2. Sotheby’s and Christie’s Are Entering NFTs to Access a New Consumer Segment
The art auction companies Sotheby’s and Christie’s have both started auctioning NFT art. An audience member spoke briefly about their understanding from a friend at Sotheby’s, stating that a primary reason for interest in the NFT art world is due to access to a new consumer segment. Art auction companies skew towards certain demographics, making it hard to expand their consumer base. People who have gotten wealthy off crypto are a new type of client these companies can access through NFT auctions.

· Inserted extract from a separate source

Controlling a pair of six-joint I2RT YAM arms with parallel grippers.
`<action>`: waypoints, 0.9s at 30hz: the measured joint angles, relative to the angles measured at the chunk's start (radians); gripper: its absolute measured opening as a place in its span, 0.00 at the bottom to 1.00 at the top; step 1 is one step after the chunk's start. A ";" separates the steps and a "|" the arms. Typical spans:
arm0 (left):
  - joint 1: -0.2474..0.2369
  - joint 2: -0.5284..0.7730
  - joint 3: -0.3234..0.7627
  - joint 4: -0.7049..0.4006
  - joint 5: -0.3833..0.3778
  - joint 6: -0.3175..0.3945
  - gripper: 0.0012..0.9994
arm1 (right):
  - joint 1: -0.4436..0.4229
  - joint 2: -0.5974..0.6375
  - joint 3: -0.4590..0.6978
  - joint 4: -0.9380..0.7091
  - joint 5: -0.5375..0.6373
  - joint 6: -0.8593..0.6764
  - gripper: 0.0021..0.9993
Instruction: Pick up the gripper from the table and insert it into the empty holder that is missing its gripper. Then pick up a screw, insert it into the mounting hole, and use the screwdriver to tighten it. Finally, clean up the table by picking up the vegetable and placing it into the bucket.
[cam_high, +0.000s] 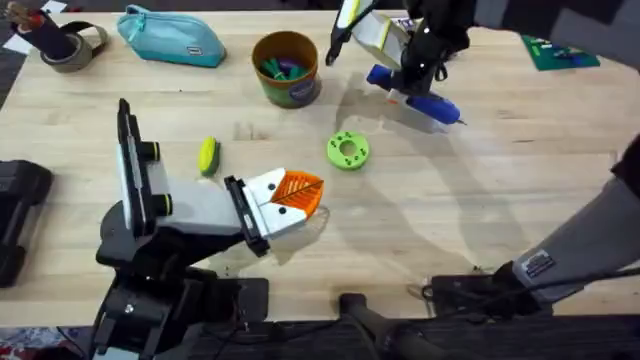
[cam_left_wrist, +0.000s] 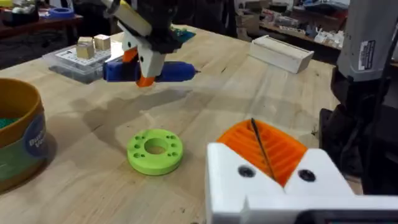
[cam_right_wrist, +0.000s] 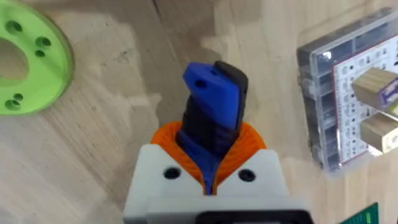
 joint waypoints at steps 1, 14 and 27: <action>0.000 0.000 0.000 0.000 0.000 0.000 0.01 | -0.001 0.006 0.000 0.000 0.002 0.000 0.03; 0.000 0.000 0.000 0.000 0.000 0.000 0.00 | -0.077 0.089 0.000 0.000 0.008 -0.014 0.03; 0.000 0.000 0.000 0.000 0.000 0.002 0.19 | -0.074 0.089 0.000 -0.001 -0.015 -0.025 0.18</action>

3. Ethereum Isn’t the Only Option for Centrally Issued Assets
For decentralized issued assets such as bitcoin or ether, having robust settlement assurances for the related blockchain is essential for safe dealings with said assets. As a decentralized asset, a reversed transaction leaves the user with little ability to reclaim their lost assets. Centralized issued assets do not have this problem. Tether, one such centralized issued asset, uses Tron blockchain. Tron does not have great settlement assurances, but this is less of a concern due to Tether’s centralized nature. If a reversal were to happen, Tether can revoke and reissue those Tethers to their rightful owner. What Tron does offer is a fast blockchain with low fees. These benefits may be more than worth the cost of worse settlement assurances for a centralized asset. Despite these advantages, Ethereum’s status as a tech standard makes it a safe choice for new projects.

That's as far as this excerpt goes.